#### Problem details
Go through the entries below line by line and tally those holding "camera"; write only the tally.

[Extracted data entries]
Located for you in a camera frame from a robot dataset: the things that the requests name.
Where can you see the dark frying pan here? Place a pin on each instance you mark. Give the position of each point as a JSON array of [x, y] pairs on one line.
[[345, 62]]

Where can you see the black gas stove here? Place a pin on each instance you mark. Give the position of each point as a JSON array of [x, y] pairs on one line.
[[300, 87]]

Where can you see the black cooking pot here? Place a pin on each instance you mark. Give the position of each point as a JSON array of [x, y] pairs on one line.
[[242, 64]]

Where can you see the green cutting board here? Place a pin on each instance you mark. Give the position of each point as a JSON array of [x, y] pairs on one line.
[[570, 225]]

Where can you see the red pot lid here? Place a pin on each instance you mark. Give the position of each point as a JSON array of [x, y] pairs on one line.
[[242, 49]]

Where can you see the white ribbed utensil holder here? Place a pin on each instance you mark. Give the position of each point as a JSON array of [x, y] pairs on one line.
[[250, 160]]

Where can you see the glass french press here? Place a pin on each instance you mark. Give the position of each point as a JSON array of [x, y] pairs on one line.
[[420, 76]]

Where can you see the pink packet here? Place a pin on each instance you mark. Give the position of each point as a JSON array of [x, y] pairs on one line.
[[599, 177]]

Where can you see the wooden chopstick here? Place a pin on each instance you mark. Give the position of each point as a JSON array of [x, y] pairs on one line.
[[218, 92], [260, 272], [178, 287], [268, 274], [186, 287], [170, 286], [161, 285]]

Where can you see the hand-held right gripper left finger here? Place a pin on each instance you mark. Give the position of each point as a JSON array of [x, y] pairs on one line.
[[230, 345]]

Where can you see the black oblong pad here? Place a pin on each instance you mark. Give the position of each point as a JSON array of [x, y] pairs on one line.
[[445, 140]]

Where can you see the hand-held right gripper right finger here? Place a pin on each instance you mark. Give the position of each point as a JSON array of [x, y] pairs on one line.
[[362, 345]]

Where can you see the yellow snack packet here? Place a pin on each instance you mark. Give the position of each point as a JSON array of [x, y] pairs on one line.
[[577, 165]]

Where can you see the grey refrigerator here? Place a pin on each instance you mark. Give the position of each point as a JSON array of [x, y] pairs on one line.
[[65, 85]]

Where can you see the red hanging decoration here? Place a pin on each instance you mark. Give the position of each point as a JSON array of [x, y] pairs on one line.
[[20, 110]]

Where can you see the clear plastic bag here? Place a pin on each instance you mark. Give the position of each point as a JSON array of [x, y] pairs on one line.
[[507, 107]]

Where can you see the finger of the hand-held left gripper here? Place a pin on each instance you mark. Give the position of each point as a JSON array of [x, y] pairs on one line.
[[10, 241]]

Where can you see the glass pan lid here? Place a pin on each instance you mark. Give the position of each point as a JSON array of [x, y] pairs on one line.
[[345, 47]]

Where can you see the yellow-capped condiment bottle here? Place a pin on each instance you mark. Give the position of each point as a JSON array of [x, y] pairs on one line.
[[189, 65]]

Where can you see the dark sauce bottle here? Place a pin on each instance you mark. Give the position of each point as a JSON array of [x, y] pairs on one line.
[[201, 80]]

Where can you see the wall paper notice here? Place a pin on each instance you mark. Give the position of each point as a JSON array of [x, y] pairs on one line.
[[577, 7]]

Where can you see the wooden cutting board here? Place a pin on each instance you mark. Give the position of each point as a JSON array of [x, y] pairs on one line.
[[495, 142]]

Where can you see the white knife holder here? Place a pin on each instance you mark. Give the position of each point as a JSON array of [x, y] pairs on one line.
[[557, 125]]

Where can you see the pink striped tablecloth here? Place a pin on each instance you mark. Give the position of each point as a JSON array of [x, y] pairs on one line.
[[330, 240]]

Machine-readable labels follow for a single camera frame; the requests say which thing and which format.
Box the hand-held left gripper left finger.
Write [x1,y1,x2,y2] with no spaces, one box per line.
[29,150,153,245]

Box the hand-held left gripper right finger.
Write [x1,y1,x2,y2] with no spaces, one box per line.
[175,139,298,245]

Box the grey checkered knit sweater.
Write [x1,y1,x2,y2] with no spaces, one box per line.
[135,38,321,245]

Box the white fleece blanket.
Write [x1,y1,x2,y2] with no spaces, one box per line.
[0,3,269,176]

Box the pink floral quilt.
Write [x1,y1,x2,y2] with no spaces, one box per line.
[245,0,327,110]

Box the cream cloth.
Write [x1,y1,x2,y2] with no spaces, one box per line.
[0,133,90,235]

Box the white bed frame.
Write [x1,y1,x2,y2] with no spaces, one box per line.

#### Answer for this exercise
2